▶ **Instructions to follow**: Scan the listing below for the string "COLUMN" and copy each line where it turns up.

*** Block opens ***

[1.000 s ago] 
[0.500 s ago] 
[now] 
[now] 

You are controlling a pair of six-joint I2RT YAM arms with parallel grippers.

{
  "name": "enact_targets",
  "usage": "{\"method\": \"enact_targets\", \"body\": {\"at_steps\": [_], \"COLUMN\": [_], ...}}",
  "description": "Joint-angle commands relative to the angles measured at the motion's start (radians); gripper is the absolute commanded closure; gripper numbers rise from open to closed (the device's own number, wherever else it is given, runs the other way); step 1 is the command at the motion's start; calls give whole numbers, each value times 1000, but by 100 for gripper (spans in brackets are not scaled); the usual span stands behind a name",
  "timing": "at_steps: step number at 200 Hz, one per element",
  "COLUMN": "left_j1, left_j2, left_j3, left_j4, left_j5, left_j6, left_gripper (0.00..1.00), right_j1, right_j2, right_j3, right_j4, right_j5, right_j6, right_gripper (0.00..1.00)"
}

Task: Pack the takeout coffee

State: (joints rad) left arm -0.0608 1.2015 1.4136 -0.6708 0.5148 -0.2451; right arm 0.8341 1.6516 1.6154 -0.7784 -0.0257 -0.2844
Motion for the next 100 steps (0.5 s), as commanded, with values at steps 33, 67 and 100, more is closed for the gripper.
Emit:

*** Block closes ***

▶ **Response**:
  "usage": "{\"method\": \"enact_targets\", \"body\": {\"at_steps\": [_], \"COLUMN\": [_], ...}}",
  "COLUMN": "left_j1, left_j2, left_j3, left_j4, left_j5, left_j6, left_gripper (0.00..1.00), right_j1, right_j2, right_j3, right_j4, right_j5, right_j6, right_gripper (0.00..1.00)"

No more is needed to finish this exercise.